The U.S. Food and Drug Administration (FDA) approved a supplemental application for Opdivo (nivolumab) on September 13, 2016. This approval, categorized as an efficacy supplement (BLA 125554 S-17), signifies the agency's acceptance of new data supporting the drug's effectiveness.
Background
Nivolumab, marketed as Opdivo, is developed by Bristol Myers Squibb. Supplemental applications are a common regulatory mechanism for drug sponsors to update or expand a drug's approved uses. An efficacy supplement specifically pertains to new clinical data that demonstrates the drug's effectiveness, potentially for a new indication, a new patient population, or an updated dosing regimen for an already approved use.
What this means
This supplemental approval for Opdivo (nivolumab) for efficacy means that the FDA has officially recognized additional evidence demonstrating the drug's effectiveness. While the specific details of the indication or patient population are not provided in this record, such approvals typically expand the utility or confirm the benefit of a drug in a new context.

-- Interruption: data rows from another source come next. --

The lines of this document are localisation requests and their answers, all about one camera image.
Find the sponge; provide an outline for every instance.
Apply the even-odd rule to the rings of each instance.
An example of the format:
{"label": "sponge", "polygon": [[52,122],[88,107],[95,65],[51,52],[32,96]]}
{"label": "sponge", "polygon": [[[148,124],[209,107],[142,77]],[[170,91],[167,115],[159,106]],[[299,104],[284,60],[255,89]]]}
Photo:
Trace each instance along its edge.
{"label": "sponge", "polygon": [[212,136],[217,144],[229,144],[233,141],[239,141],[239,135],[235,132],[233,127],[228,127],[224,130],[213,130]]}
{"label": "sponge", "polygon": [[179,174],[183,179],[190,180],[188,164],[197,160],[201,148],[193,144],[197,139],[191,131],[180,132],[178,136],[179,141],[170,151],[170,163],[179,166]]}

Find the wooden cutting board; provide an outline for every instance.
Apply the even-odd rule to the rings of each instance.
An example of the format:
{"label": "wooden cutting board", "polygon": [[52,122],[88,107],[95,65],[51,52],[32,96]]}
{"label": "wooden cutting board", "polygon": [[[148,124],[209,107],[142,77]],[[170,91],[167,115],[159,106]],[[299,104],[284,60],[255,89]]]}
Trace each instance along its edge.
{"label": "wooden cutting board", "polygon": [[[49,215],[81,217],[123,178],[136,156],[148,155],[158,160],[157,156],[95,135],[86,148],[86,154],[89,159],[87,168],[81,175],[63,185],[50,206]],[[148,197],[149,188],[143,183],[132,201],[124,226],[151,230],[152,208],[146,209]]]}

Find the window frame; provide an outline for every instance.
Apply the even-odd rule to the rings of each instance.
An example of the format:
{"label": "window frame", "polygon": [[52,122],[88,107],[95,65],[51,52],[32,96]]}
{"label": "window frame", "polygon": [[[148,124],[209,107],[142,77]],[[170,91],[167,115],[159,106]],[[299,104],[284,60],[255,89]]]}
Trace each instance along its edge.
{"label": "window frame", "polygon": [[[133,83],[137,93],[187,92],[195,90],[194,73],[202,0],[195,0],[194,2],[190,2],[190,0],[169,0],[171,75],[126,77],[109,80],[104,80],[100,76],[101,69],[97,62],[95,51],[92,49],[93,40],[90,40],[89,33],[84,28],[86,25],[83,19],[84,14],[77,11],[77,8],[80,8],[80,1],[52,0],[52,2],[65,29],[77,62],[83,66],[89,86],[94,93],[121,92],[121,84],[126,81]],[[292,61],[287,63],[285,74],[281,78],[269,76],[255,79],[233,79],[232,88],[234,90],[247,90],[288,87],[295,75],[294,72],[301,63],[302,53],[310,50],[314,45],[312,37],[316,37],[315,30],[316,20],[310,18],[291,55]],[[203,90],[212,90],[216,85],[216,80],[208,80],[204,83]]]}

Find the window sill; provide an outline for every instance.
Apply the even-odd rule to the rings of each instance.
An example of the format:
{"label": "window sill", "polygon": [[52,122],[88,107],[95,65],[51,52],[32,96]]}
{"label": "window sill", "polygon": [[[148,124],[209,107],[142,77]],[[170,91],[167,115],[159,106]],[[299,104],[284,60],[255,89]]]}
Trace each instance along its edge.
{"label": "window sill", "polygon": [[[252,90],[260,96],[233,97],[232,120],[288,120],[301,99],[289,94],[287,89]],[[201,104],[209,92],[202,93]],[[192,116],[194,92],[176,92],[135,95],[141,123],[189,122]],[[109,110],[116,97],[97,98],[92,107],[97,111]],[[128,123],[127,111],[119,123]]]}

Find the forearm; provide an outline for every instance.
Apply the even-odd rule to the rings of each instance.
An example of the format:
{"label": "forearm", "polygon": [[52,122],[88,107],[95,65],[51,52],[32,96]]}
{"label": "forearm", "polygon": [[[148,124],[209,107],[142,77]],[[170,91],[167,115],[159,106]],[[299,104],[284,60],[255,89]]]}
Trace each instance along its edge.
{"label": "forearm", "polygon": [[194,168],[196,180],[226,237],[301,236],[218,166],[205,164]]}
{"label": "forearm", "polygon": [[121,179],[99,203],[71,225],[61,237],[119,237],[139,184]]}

This provides clinicians with more options for patient care and reinforces the drug's profile as an effective treatment, reflecting an update to the drug's approved label based on new clinical findings.
Source
The information regarding this supplemental approval was obtained from the U.S. Food and Drug Administration (FDA) website. The approval for biologics license application (BLA) 125554 S-17, concerning Opdivo (nivolumab), was recorded on September 13, 2016, on accessdata.fda.gov.